What APRNs Can Do for Patients
APRNs are licensed to assess patients, diagnose health problems, order and interpret diagnostic tests, and create treatment plans. A defining feature of APRN practice is prescriptive authority: most APRNs can prescribe medications, including controlled substances, though the specifics depend on state law. To prescribe controlled substances, APRNs register with the Drug Enforcement Administration, just as physicians do.
The level of independence an APRN has varies by state. In states with “full practice” authority, nurse practitioners can evaluate, diagnose, and treat patients entirely under their own license, with no requirement for physician oversight. This is the model recommended by the National Academy of Medicine and the National Council of State Boards of Nursing. Other states use “reduced practice” models that require a career-long collaborative agreement with a physician, or “restricted practice” models that mandate direct supervision or delegation from another provider.
These distinctions apply primarily to nurse practitioners. CRNAs, CNMs, and CNSs each have their own regulatory frameworks that vary by state as well.
How APRN Training Differs From Physician Assistant Training
APRNs and physician assistants (PAs) can end up in similar clinical roles, but their training philosophies differ. APRNs are educated in the nursing model, which emphasizes treating the whole patient rather than just the disease. That means considering how an illness affects quality of life, how cultural background and socioeconomic factors shape a patient’s experience, and how to build a treatment plan that fits a patient’s individual and family preferences.
PAs train under the medical model, similar to physicians. Their focus tends to start with the pathology of the problem, looking at disruptions in the body’s normal function and working toward a cure. In practice, the outcomes of both approaches are often similar, but the philosophical lens through which each clinician approaches care is distinct.

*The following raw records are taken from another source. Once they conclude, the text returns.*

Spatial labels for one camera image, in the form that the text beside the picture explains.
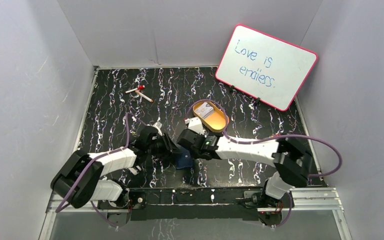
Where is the blue leather card holder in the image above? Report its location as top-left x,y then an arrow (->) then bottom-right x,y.
175,146 -> 194,170

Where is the silver credit card stack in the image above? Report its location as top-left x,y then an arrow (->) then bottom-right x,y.
195,101 -> 215,119

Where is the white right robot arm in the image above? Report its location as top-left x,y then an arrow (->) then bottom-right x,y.
177,129 -> 313,207

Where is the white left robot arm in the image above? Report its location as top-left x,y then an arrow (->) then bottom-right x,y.
50,125 -> 182,209

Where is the yellow oval tray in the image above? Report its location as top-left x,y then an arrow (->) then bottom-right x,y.
192,100 -> 229,133

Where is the orange capped marker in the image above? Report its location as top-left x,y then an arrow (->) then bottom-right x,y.
135,90 -> 154,103

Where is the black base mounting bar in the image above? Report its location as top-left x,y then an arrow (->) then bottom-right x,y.
95,187 -> 312,222

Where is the red capped marker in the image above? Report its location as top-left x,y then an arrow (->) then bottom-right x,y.
125,85 -> 145,94

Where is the pink framed whiteboard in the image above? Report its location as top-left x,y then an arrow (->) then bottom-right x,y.
215,24 -> 318,111

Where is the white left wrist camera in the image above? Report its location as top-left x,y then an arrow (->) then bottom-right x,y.
152,121 -> 163,136

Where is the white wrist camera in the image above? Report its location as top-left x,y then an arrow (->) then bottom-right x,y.
184,117 -> 205,135
152,121 -> 163,136

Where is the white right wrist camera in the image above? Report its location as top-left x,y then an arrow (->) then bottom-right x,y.
184,117 -> 205,135

Where APRNs Work and Why It Matters
APRNs practice in virtually every healthcare setting: hospitals, private clinics, community health centers, schools, urgent care facilities, long-term care facilities, and the military. One of their most significant contributions is in rural and underserved areas, where physician shortages are most acute.
Nearly 1 in 5 Americans lives in a rural area, and the number of primary care physicians working in these regions has been declining. APRNs fill critical gaps in these communities. Clinics that employ APRNs tend to provide care to more vulnerable rural populations compared to clinics without them. Many APRNs who stay in rural practice report doing so out of commitment to underserved communities, along with practical factors like cost of living and proximity to family.
Salary and Job Growth
APRN careers are among the fastest-growing in healthcare. The Bureau of Labor Statistics projects that nurse practitioner employment alone will grow by 40% between 2024 and 2034, adding roughly 128,400 new positions. That growth rate far outpaces most other occupations. The median annual salary for nurse practitioners was $129,210 as of May 2024. CRNAs typically earn more due to the specialized nature of anesthesia work, while CNMs and CNSs fall in a slightly different range depending on setting and location.
This rapid growth reflects broader trends in healthcare: an aging population, expanded insurance coverage, physician shortages in primary care, and increasing recognition that APRNs deliver safe, effective care across a wide range of settings and patient needs.